Kimberly also asserts termination is not in the best interest of K.H. and K.M. She asserts because the children are young and have special needs, they "would most surely benefit by having their mother as an ongoing part of their lives."

The State contends by failing to appear or raise any issue at the termination hearing, Kimberly has not preserved her best-interest challenge on appeal. The State additionally argues because Kimberly continues to struggle with the issues leading to the CINA adjudication and the DHS has identified foster families willing to adopt them, termination is in both children's best interest.

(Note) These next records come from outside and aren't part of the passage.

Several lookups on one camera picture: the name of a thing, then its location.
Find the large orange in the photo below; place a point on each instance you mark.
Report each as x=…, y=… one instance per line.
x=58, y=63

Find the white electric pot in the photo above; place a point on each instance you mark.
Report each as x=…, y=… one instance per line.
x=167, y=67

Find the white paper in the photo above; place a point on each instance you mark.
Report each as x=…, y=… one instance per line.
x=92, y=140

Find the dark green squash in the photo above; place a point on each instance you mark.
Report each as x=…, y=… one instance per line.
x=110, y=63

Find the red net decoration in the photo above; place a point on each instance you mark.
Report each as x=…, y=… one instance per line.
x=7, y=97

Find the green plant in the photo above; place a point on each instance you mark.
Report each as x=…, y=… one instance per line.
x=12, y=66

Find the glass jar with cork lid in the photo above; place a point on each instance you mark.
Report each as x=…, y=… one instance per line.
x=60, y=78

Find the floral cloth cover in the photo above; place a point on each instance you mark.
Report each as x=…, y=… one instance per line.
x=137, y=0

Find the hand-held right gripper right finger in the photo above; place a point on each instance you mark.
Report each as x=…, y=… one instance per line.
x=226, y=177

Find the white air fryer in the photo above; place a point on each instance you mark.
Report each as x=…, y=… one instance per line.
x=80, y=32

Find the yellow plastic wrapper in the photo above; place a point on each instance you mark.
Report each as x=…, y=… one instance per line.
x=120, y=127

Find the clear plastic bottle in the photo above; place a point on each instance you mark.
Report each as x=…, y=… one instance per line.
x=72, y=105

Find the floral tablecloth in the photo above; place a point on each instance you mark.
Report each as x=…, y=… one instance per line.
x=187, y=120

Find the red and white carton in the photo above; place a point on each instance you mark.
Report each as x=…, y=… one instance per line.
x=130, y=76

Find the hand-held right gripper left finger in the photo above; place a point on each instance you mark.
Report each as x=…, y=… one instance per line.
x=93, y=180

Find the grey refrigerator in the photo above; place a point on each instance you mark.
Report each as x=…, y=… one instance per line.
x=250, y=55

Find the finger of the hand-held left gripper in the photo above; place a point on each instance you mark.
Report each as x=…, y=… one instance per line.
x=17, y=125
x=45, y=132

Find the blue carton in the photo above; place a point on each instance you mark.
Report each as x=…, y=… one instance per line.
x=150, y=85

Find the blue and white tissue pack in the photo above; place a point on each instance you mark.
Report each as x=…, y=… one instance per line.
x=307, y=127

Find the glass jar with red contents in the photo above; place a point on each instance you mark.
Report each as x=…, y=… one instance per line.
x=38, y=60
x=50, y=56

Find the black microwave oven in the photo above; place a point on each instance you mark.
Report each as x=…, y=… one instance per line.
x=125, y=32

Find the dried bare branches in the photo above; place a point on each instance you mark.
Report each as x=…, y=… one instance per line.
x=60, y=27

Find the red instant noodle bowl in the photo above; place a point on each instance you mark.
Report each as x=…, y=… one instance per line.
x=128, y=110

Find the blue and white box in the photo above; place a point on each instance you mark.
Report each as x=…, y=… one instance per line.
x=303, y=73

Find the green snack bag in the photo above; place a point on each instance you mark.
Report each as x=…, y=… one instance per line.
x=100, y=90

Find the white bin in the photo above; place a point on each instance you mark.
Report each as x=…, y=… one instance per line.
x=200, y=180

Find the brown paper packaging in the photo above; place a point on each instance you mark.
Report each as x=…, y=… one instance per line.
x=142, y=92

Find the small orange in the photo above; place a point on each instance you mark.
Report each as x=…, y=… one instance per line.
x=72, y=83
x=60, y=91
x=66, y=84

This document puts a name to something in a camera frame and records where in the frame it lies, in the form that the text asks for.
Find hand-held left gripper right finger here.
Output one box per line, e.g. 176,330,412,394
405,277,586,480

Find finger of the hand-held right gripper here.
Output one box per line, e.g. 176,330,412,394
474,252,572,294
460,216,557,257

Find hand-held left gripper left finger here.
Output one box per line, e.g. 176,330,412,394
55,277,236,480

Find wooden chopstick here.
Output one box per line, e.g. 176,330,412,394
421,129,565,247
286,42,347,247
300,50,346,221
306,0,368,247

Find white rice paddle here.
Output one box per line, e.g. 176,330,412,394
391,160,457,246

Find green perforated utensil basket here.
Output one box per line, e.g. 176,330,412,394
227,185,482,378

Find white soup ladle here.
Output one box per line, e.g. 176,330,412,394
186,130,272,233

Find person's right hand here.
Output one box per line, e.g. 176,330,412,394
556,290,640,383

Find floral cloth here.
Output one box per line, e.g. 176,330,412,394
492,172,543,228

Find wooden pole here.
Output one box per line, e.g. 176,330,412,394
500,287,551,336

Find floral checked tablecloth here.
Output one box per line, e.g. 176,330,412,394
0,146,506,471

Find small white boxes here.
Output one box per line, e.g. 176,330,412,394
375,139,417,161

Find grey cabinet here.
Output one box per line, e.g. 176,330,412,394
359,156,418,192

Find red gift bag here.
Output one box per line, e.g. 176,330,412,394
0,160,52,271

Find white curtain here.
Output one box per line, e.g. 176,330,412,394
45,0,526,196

Assuming without deciding error was preserved, we believe the juvenile court properly decided termination was in the children's best interest. See In re D.S., 806 N.W.2d 458, 465 (Iowa Ct. App. 2011) (applying framework in section 232.116(2)). When evaluating whether termination in the children's best interest, we primarily consider their safety, the best placement to further their long-term growth and nurturing, and their mental, physical, and emotional needs. In re A.B., 815 N.W.2d 764, 776 (Iowa 2012). We glean insight for what situation would best serve the children's long-range interest from evidence of a parent's past performance, since that track record may indicate the quality of care the parent is capable of providing in the future. In re C.B., 611 N.W.2d 489, 495 (Iowa 2000).

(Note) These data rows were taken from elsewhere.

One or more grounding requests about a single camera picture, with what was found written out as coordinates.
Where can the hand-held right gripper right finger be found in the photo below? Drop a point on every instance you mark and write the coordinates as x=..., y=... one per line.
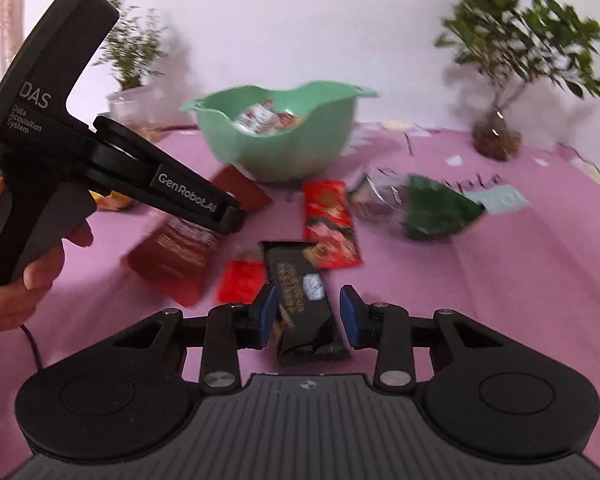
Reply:
x=349, y=317

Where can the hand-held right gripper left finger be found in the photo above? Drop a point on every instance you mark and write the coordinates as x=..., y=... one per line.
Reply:
x=267, y=317

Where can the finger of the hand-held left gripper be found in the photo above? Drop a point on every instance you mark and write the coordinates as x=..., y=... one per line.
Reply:
x=227, y=220

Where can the black snack packet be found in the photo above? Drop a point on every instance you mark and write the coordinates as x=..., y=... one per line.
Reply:
x=300, y=280

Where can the green plastic bowl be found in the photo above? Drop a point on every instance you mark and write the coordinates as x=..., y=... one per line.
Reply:
x=280, y=155

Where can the red white snack packet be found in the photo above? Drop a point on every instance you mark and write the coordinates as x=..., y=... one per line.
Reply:
x=255, y=117

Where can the person's left hand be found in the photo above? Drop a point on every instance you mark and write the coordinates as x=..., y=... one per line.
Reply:
x=25, y=295

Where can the small bright red packet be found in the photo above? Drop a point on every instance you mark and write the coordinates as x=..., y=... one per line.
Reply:
x=242, y=280

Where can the dark red snack packet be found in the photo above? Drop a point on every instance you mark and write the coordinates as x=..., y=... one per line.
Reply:
x=175, y=260

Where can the yellow snack bag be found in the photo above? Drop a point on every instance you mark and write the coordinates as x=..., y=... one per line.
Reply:
x=115, y=202

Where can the red illustrated snack packet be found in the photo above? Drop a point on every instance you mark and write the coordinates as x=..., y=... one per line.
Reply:
x=330, y=220

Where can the feathery plant in clear jar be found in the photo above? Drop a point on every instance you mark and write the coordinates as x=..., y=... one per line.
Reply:
x=135, y=105

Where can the green clear snack bag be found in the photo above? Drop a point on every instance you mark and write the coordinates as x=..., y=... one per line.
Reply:
x=435, y=210

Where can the pink printed tablecloth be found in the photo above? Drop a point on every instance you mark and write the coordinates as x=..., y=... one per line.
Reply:
x=480, y=270

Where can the leafy plant in glass vase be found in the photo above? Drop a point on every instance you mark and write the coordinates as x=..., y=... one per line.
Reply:
x=497, y=142

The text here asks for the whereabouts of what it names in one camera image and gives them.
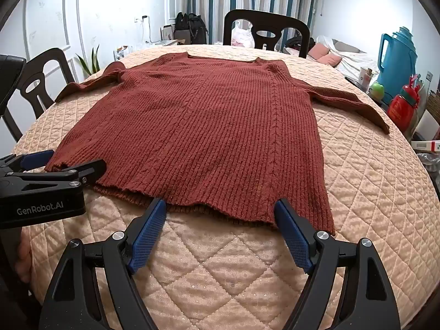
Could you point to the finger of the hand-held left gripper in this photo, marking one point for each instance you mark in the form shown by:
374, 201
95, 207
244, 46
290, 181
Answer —
91, 170
37, 160

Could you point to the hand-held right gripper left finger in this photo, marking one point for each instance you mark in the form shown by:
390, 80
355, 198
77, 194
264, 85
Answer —
147, 237

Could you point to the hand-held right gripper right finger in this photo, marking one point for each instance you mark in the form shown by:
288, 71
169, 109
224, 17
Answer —
292, 237

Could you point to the rust red knit sweater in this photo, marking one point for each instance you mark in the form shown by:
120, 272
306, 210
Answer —
206, 127

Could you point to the person's left hand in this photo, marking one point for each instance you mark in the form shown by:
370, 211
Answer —
24, 251

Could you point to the dark wooden chair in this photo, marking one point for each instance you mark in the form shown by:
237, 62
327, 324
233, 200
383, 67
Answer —
34, 101
264, 16

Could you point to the peach quilted table cover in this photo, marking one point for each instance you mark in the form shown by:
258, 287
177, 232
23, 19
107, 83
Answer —
361, 196

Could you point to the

Kimberly has shown minimal progress toward parenting K.H. and K.M. Throughout the case, she attended roughly half of the scheduled visits, which she would often end early. She consequently was unable to advance beyond two-hour supervised encounters. Kimberly's last correspondence with DHS was two weeks before the termination hearing, and without a home address or working phone, DHS no longer has any means to directly contact her. The case coordinator testified Kimberly repeatedly declined services and refused to participate in parenting programs, distracted by her own criminal troubles. Kimberly's failure to attend the children's medical appointments and absence from all court hearings signal her lack of commitment to the children.

"[A]lthough there exists a parental interest in the integrity of the family unit, this interest is not absolute." In re K.M., 653 N.W.2d 602, 608 (Iowa 2002) (internal alterations omitted). Kimberly's failure to improve her parenting prospects and negligible efforts to engage in her children's lives throughout the case overshadows her parental interest in the integrity of the family.

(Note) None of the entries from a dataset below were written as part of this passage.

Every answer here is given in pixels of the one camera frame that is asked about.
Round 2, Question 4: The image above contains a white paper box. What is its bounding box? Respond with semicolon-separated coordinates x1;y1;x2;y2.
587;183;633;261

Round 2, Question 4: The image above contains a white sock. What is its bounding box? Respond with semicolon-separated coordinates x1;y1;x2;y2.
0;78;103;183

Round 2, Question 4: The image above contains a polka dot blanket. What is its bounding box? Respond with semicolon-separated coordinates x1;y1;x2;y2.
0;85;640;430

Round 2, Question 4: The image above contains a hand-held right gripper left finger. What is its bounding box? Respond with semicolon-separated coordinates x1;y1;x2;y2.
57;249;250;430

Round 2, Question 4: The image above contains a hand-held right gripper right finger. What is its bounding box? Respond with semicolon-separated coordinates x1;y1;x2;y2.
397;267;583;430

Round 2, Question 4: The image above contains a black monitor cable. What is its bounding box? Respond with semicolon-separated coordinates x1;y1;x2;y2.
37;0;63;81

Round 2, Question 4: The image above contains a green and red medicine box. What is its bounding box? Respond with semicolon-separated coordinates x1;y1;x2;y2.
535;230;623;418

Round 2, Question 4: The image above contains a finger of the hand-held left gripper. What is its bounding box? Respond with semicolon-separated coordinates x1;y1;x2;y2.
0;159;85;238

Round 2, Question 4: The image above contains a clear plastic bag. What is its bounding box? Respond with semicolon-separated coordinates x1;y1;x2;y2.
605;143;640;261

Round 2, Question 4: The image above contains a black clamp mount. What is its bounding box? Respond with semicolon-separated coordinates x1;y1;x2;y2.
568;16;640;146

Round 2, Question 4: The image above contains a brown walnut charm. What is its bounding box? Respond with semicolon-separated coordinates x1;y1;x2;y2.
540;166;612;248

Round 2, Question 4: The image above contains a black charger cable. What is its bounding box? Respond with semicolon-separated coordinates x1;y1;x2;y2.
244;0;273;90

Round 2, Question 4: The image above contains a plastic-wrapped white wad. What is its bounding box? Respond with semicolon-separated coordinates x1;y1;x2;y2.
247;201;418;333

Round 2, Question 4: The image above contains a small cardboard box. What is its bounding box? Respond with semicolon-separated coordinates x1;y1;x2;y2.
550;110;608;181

Kimberly's exposure to illicit drugs further convinces us that termination is in K.H. and K.M.'s best interest. She has a history of substance abuse and has admitted recent use, yet she has refused to complete a treatment program. See In re N.F., 579 N.W.2d 338, 341 (Iowa Ct. App. 1998) ("[I]n considering the impact of a drug addiction, we must consider the treatment history of the parent to [determine] the likelihood the parent will be in a position to parent the child in the foreseeable future.").

While we recognize the law demands a full measure of patience with parents trying to remedy a lack of parenting ability, this patience is built into chapter 232. C.B., 611 N.W.2d at 494. Once the statutory period lapses, we view termination proceedings with a sense of urgency. Id. at 495.

K.H. and K.M. have made substantial developmental strides during their time in foster care. Although they know Kimberly is their mom, because of her infrequent involvement in their lives, any meaningful parental bond has been effectively severed. It is not in children's best interest to keep them in a holding pattern while their parents "get their lives together." In re C.K., 558 N.W.2d 170, 175 (Iowa 1997). This is especially true when the children are young and adoptable. Id. The DHS has identified foster families who may be willing to adopt these special needs children. We find termination is in their best interest.